--- Assigned task ---
Your task is to find every line in the records that holds the string "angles" and copy it.

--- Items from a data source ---
______________________________
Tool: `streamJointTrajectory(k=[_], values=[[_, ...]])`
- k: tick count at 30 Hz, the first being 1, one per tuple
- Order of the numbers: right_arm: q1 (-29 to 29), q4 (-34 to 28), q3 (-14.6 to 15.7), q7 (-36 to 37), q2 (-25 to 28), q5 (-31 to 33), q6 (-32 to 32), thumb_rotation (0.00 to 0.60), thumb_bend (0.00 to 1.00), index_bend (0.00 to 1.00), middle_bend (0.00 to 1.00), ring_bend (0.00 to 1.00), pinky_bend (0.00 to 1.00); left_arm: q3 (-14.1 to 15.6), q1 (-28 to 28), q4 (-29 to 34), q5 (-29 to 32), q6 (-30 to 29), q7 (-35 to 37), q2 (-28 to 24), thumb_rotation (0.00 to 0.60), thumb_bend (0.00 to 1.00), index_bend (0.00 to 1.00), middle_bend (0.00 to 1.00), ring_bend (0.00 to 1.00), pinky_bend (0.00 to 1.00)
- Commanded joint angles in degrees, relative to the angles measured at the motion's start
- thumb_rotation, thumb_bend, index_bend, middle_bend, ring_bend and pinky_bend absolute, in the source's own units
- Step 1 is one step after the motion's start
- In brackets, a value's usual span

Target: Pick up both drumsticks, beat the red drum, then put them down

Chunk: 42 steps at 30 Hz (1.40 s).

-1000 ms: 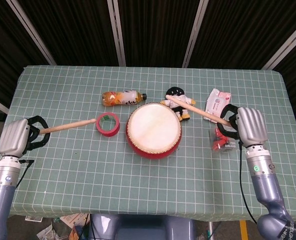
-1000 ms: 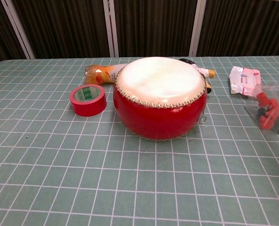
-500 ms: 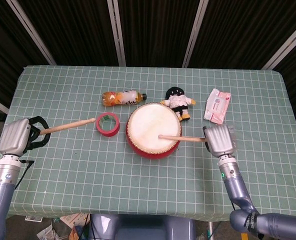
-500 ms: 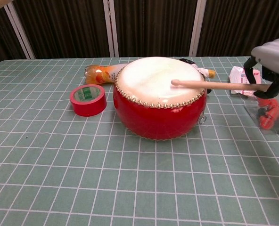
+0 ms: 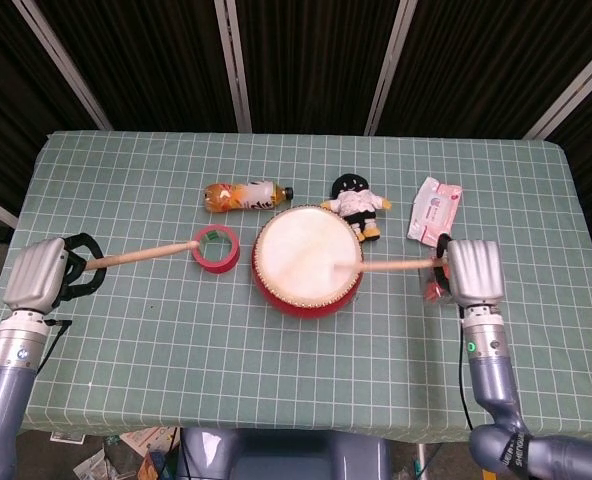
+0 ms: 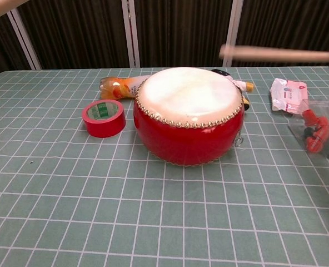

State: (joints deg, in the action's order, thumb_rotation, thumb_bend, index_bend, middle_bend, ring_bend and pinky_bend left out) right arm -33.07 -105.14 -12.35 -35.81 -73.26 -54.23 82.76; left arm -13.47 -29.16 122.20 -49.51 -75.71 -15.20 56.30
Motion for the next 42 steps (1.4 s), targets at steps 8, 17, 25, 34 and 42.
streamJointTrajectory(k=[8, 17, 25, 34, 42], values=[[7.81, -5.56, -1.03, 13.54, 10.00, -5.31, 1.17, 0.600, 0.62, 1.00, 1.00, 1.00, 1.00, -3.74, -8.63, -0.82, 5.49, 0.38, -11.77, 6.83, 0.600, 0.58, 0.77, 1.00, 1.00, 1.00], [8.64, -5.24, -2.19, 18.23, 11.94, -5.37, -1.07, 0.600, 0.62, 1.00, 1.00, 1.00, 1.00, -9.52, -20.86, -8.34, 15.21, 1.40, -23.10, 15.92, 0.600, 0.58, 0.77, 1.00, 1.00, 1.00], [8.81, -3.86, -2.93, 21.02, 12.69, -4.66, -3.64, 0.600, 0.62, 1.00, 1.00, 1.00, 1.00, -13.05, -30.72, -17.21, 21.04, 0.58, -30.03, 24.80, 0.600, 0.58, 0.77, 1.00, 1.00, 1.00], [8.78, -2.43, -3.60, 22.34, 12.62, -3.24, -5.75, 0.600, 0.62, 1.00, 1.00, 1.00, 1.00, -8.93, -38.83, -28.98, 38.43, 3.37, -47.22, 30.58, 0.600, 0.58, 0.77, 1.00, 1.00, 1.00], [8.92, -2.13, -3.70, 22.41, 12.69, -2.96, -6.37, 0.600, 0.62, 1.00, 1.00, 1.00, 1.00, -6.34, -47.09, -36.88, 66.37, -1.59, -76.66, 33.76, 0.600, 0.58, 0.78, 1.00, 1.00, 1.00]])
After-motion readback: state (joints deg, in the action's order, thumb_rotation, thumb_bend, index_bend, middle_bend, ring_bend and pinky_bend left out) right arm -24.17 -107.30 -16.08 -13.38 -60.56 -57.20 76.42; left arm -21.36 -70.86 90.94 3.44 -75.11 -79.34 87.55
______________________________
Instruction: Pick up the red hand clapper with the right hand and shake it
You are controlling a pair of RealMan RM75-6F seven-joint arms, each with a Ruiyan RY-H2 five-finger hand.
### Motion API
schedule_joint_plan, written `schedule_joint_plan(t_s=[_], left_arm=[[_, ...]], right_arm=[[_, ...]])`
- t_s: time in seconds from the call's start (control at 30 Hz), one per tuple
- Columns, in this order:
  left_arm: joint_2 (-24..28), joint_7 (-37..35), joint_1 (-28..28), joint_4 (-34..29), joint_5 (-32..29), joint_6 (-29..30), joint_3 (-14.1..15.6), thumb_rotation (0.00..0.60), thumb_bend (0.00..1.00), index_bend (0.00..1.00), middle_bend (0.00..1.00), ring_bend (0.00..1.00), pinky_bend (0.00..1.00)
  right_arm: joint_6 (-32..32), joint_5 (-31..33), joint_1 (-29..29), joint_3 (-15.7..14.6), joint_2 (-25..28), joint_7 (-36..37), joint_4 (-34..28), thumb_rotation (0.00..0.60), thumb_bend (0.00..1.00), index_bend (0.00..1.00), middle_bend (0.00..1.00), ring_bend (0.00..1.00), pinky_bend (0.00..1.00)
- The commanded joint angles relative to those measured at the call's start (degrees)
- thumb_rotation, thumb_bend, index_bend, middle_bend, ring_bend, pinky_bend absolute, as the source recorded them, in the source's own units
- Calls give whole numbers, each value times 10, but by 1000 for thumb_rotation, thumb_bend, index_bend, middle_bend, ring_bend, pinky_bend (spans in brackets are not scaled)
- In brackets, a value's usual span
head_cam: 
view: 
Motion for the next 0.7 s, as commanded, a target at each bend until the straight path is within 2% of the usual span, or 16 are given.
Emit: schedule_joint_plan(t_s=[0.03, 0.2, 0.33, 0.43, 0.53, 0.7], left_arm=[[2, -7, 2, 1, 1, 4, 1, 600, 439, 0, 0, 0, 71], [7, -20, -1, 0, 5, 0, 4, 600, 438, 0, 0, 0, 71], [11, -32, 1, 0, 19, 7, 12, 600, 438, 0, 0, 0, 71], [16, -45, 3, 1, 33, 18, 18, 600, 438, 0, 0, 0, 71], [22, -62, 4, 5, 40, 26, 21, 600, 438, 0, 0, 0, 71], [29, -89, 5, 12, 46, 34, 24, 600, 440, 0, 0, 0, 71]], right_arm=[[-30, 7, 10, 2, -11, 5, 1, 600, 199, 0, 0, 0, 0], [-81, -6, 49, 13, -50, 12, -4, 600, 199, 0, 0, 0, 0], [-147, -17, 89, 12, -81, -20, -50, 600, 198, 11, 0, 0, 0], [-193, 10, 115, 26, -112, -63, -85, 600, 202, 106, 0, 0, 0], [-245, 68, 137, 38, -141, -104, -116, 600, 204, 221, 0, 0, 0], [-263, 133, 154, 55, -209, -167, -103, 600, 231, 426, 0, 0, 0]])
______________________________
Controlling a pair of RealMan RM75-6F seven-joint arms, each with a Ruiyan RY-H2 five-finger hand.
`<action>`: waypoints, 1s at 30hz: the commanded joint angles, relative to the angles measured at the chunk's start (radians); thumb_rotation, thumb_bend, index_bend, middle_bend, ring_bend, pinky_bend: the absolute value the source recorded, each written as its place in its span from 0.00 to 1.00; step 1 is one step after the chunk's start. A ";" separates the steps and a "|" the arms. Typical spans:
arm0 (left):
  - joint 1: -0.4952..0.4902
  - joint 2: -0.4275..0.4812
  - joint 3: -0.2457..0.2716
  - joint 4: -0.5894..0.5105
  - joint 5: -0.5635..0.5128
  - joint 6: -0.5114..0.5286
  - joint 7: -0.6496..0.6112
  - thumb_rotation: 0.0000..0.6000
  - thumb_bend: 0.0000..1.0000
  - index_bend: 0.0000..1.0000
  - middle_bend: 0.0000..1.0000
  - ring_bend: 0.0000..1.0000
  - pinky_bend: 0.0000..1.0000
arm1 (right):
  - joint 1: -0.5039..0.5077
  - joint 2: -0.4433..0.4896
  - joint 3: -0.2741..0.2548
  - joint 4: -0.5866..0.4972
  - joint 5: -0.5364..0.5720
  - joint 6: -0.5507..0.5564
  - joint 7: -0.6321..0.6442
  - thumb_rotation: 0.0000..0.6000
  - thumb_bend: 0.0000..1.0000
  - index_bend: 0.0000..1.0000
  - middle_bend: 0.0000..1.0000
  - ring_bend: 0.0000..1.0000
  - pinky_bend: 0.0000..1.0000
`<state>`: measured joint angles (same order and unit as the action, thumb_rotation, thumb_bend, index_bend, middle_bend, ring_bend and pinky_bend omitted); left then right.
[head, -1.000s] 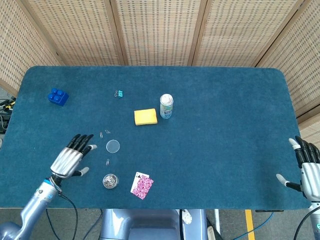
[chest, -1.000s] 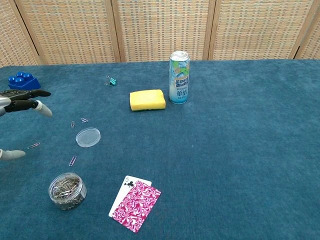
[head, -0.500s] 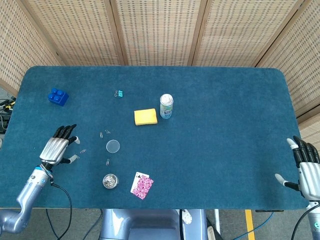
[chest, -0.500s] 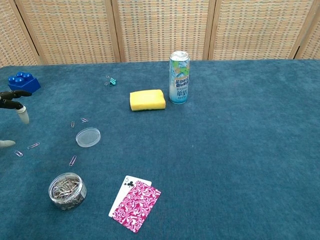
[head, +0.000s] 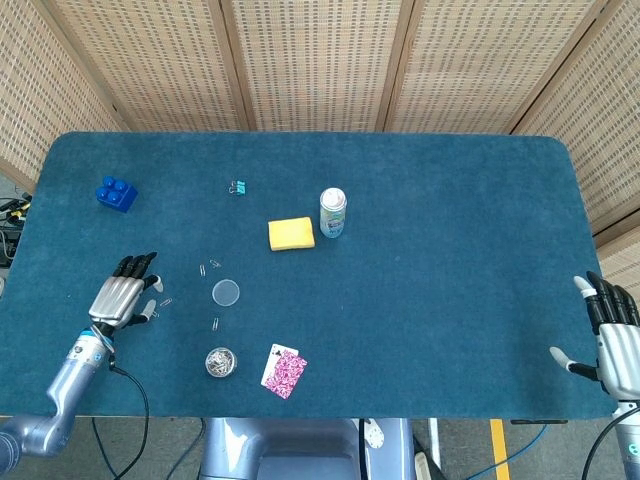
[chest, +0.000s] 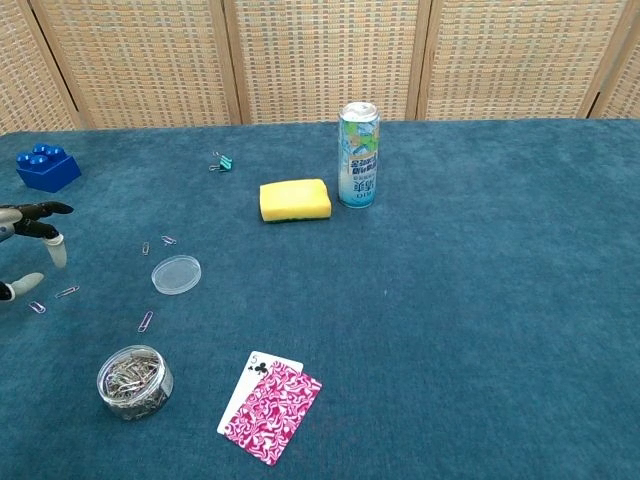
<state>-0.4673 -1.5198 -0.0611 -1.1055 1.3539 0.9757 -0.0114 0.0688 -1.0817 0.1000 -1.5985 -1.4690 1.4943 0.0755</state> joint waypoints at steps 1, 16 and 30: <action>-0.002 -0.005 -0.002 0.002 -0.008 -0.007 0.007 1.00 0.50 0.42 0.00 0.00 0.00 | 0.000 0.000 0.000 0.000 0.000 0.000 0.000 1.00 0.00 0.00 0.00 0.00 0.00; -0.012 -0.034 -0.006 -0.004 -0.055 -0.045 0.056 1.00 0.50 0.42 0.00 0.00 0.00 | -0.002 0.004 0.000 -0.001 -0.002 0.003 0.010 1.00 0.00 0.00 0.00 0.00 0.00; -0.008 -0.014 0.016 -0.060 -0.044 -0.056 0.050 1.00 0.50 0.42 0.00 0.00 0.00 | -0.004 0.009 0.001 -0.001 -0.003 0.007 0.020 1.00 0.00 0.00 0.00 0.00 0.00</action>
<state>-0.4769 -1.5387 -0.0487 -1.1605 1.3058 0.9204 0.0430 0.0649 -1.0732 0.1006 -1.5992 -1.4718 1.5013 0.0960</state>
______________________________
--- Task answer ---
- Commanded joint angles in degrees, relative to the angles measured at the motion's start
- The commanded joint angles relative to those measured at the call's start (degrees)
`<action>`: waypoints, 1s at 30hz: the commanded joint angles, relative to the angles measured at the chunk's start (radians); thumb_rotation, thumb_bend, index_bend, middle_bend, ring_bend, pinky_bend: the absolute value the source recorded, each written as its place in its span from 0.00 to 1.00; step 1 is one step after the chunk's start. A ";" separates the steps and a "|" the arms. Typical spans:
`<state>`: measured joint angles (same order and unit as the action, thumb_rotation, thumb_bend, index_bend, middle_bend, ring_bend and pinky_bend omitted); left then right.

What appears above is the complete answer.